Ansible is able to apply itself to all of these different tasks more easily because rather than modeling rigorous configurations of single hosts, it is designed more around modeling services (which may span hosts) or arbitrary processes that a user would like to automate.
As such, very step wise processes that may require multiple steps to be executed on different hosts can fit into Ansible’s domain.
Ansible approaches management by not requiring any daemons to be installed on the remote systems, instead connecting to remote machines over OpenSSH. Ansible does not just execute shell commands over SSH, but uses it as a transport medium, transferring modules from a control machine to the remote managed machines.
These modules describe how to get a given resource from the current state of an environment to another, but can also break down into arbitrary commands when needed.
Ansible modules can be written in any dynamic language, and typically consume and emit JSON. as such, while Ansible is implemented in Python, it’s possible to extend Ansible with modules written in Ruby, Perl, or even Bash. The core of Ansible contains 235 some modules, which are all, by community convention, implemented in Python so they can be more easily maintained by the developer community as a whole.
Design Goals: Simplicity, Ease of Use, and Maximum Security
Ultimately, there are a lot of automation options out there, and it’s important for any user to evaluate them and choose the tool that best fits their mentality and approach to working.
Ansible focuses around ease of use, ease of development/change of automation content, and IT security.
Ease of use to Ansible is mostly around keeping syntax human readable, with the goal that a user not trained in Ansible should be able to read and understand an Ansible playbook, even to the point of understanding how it would configure a system. Ease of use is also magnified by not having to manage any remote daemons - with some other approaches, if a daemon is not installed or not functioning, a remote system cannot be managed. Similarly, such a daemon may consume too many resources on the remote node that are needed for other computing tasks.
Ease of development and change in automation content is somewhat misunderstood. Frequently the discussion is one of “low learning curve”, though ultimately the most important cost is day to day time. Ansible was written to minimize day to day time spent with the automation software and increase time spendable for development on core business applications or other strategic IT projects.
Finally, security is a key goal. Ansible uses OpenSSH as a transport because it is very widely peer reviewed, and does not create an extra system where keys must be managed. Benefitting from extreme levels of peer review and widespread use, in the event of OpenSSH having security vulnerabilities, it is patched rapidly.
Ansible uses OS native security credentials, so it works with su, sudo, Kerberos, passwords, keys, identity management software, and so on.
Example of a Zero Downtime Rolling Update with a LAMP Stack
To understand how Ansible can describe an arbitrary IT workflow processs, it’s helpful to see an example. Ansible calls it’s automation language playbooks, and one of the most fundamental shows how to deploy a LAMP stack that is using HAProxy as a load balancer. HAProxy is chosen here because is freely available, but Ansible also contains modules for working with load balancers such as Citrix Netscalers or F5 BigIP devices, as well as various IaaS-based load balancers.

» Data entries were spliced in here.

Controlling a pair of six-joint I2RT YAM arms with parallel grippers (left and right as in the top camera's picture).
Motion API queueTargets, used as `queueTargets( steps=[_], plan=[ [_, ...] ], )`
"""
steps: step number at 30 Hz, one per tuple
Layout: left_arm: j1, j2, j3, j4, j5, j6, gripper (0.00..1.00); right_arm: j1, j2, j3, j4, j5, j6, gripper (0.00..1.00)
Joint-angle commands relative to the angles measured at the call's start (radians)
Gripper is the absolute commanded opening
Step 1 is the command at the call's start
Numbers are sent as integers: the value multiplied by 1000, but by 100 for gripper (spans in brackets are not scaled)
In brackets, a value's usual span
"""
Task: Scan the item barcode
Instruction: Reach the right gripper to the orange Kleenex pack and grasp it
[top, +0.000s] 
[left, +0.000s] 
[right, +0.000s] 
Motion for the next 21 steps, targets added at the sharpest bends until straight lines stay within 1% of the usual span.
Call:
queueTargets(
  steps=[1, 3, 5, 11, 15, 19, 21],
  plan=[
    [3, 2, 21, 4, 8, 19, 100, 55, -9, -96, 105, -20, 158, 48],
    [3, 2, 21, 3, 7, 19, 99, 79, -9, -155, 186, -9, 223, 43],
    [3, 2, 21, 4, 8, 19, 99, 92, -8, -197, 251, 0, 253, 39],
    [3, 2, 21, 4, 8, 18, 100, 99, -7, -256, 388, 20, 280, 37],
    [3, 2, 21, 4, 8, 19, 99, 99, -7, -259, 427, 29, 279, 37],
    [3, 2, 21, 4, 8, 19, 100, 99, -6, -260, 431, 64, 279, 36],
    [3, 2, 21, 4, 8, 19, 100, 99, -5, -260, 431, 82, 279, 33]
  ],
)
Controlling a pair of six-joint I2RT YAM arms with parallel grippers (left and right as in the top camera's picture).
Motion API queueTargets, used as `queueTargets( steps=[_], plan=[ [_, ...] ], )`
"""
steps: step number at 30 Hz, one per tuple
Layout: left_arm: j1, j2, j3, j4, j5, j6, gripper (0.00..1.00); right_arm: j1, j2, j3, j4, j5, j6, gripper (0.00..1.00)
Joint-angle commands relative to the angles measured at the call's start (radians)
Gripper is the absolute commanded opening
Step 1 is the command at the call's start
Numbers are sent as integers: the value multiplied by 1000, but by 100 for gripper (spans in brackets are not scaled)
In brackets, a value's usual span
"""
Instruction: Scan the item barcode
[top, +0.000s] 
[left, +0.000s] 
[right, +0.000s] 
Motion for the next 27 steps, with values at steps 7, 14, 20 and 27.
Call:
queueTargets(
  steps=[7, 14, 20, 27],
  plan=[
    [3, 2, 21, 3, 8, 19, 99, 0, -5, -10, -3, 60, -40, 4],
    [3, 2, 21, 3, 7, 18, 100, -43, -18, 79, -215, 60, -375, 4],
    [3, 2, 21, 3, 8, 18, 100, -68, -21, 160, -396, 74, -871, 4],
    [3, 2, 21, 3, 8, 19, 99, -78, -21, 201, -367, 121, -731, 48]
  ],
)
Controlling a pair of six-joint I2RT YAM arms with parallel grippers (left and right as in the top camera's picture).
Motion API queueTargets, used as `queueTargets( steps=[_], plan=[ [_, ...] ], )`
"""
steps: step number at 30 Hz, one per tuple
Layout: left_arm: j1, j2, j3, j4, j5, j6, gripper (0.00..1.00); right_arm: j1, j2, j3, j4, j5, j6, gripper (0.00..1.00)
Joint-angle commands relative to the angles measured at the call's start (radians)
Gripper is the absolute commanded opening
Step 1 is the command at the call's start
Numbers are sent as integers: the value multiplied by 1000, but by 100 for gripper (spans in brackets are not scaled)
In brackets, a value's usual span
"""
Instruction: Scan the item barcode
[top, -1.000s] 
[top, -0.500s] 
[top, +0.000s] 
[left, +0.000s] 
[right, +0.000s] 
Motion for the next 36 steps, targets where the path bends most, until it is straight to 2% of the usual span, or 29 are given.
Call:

The basic configuration of the system can be described as a simple list of hosts, separately managed in an inventory file. An example inventory file might look like this:
[webservers] www01.example.com www02.example.com [databases] db01.example.com db02.example.com
Ansible doesn’t have to use a static inventory file -- it can also dynamically pull inventory from various providers, such as EC2, with each tag name in a cloud automatically becoming available as a group. For this example however, we’ll just show something basic:
--- - hosts: all roles: - common - hosts: dbservers roles: - db - hosts: webservers roles: - base-apache - web - hosts: lbservers roles: - haproxy - hosts: monitoring roles: - base-apache - nagios
In the above example, at each “- hosts” line, Ansible is saying “talk to all the hosts in this group, and apply the selected roles to them“.
As such, it’s evident that Ansible descriptions of infrastructure can be very simple. Roles are abstractions around more detailed instructions in Ansible.
For instance, the “web” role is pretty simple, and contains a task file that looks like:
--- - name: Install php and git yum: name={{ item }} state=present with_items: - php - php-mysql - git - name: Configure SELinux seboolean: name=httpd_can_network_connect_db state=true persistent=yes when: sestatus.rc != 0 - name: Copy the code from repository git: repo={{ repository }} version={{ webapp_version }} dest=/var/www/html/
As shown above, various packages are installed with the yum package manager (if not already installed), SELinux security booleans are set (if so required), and software is checked out from a git repository.
The full source of this example is located on GitHub and you can see how it can be extended to work with HAProxy .
Why Push Based Automation Works: Declarative Resource Models and Optimizing The Implementation
Ansible is by default a push-based system that uses SSH for transport.
Many earlier configuration management systems were pull-based, where nodes would wake up periodically and check in with a central server.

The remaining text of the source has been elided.